Sekretaris Desa Beusa Baroeh, Tarmizi, membenarkan kondisi tersebut. “Benar, beliau warga kurang mampu. Kita pernah bantu rehab rumah. Tapi untuk bantuan seperti modal usaha, bansos, atau program eks kombatan, itu dari kabupaten,” katanya kepada JMNpost.com.

Masalahnya, sampai hari ini nama Rasyidin tidak muncul di sistem Data Terpadu Kesejahteraan Sosial (DTKS). Ia tak masuk dalam daftar bantuan apa pun. Bahkan sebagai eks pejuang, ia tak pernah mendapat akses terhadap program reintegrasi atau pemberdayaan.

Di sisi lain, para pejabat masih rutin membahas “penurunan kemiskinan”, “digitalisasi bansos”, dan “sidak sidak”. Tapi di rumah Rasyidin, yang dibutuhkan bukan transformasi, melainkan nasi.

Ia tak minta dikenang sebagai pahlawan. Ia hanya ingin dihargai sebagai manusia. Bisa hidup wajar. Bisa bangun warung kecil jika diberi modal.
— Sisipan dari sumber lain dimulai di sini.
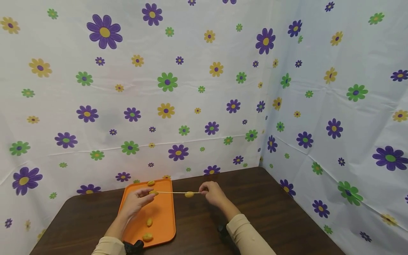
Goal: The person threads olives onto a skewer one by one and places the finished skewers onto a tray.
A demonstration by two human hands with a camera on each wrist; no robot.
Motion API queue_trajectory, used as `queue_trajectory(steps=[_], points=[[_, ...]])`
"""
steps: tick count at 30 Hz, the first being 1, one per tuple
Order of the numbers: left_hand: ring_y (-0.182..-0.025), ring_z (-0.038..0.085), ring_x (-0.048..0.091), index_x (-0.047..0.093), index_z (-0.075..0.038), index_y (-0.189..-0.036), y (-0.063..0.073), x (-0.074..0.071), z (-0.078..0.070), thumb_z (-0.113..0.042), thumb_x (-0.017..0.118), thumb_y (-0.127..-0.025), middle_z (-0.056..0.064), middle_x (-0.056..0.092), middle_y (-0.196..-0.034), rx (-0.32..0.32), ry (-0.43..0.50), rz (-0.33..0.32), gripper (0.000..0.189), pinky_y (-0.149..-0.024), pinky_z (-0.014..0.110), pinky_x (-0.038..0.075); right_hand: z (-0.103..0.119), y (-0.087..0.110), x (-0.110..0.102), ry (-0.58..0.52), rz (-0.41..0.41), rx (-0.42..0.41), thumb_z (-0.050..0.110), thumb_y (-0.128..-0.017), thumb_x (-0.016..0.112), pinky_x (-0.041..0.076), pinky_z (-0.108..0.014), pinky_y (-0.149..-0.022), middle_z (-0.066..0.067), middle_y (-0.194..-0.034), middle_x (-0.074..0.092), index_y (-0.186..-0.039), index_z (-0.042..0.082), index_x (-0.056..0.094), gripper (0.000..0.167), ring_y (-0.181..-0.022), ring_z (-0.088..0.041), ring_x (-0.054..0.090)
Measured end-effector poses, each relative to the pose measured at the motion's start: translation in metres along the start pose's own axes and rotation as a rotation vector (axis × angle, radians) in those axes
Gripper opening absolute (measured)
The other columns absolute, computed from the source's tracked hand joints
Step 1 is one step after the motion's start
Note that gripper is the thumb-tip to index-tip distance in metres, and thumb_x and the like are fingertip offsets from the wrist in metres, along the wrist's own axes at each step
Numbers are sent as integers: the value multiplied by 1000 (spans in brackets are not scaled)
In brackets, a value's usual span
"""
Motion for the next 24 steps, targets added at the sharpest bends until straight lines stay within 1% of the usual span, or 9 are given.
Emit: queue_trajectory(steps=[2, 5, 7, 9, 12, 15, 19, 22, 24], points=[[-91, 19, 72, 64, 14, -122, 1, 0, 2, 0, 73, -92, 10, 69, -100, -14, 58, -17, 34, -83, 30, 60, 1, 0, 1, -6, -1, 4, -9, -90, 68, 54, -30, -68, -2, -87, 67, -89, 7, 72, 17, -76, -15, 57], [-89, 17, 72, 64, 14, -121, 3, 0, 6, 1, 72, -93, 8, 68, -98, -39, 111, -50, 33, -84, 30, 60, 2, 0, 3, -8, -4, 7, -10, -90, 68, 53, -30, -67, -2, -87, 67, -88, 7, 71, 17, -75, -16, 56], [-93, 22, 72, 65, 13, -121, 3, 0, 10, 2, 72, -92, 8, 69, -97, -52, 136, -69, 32, -84, 31, 60, 4, 0, 4, -11, -11, 4, -11, -90, 68, 53, -29, -67, -3, -86, 67, -87, 6, 71, 17, -75, -16, 56], [-95, 25, 72, 66, 12, -120, 3, 1, 12, 2, 72, -92, 9, 71, -97, -61, 140, -78, 30, -84, 31, 60, 6, 1, 5, -7, -19, -13, -11, -89, 68, 52, -28, -66, -4, -86, 67, -86, 6, 71, 18, -74, -16, 55], [-97, 29, 73, 68, 12, -117, 4, 4, 12, 2, 72, -92, 10, 73, -97, -56, 138, -65, 27, -83, 32, 60, 9, 1, 5, 7, -33, -38, -12, -88, 68, 51, -27, -66, -5, -84, 68, -84, 6, 71, 19, -73, -15, 55], [-93, 26, 73, 68, 13, -116, 6, 5, 11, 3, 73, -91, 11, 74, -97, -54, 138, -56, 27, -82, 32, 61, 12, 1, 7, 21, -36, -61, -11, -88, 69, 51, -26, -66, -7, -84, 68, -84, 6, 70, 18, -74, -15, 55], [-91, 22, 74, 66, 14, -120, 7, 4, 13, 1, 73, -91, 10, 74, -98, -56, 149, -62, 32, -82, 31, 60, 14, 0, 11, 9, -31, -68, -11, -89, 69, 50, -26, -65, -9, -84, 68, -84, 5, 70, 17, -73, -15, 55], [-93, 21, 74, 63, 13, -124, 6, 3, 16, -2, 74, -92, 10, 75, -100, -67, 197, -76, 37, -83, 30, 60, 12, -1, 13, -19, -28, -47, -11, -89, 68, 51, -26, -65, -6, -84, 68, -85, 5, 71, 17, -73, -14, 55], [-95, 21, 74, 63, 11, -123, 6, 2, 19, -5, 75, -92, 9, 75, -100, -73, 243, -91, 37, -84, 31, 60, 11, -1, 14, -46, -26, -30, -11, -90, 68, 52, -26, -65, -4, -85, 68, -86, 6, 71, 17, -74, -14, 55]])
Point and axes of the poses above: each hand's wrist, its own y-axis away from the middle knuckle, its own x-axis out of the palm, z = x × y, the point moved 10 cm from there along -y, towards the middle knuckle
Bisa berhenti berutang untuk sekilo beras.

Mungkin benar kata orang kampung: perang memang sudah lama selesai, tapi masih banyak orang kecil yang terus bertempur. Bukan lagi dengan senjata, tapi dengan lapar, malu, dan sunyi.

Dan mungkin, yang paling menyakitkan bukan ketika tangan itu hilang karena ledakan. Tapi ketika negara ikut hilang setelah damai diteken.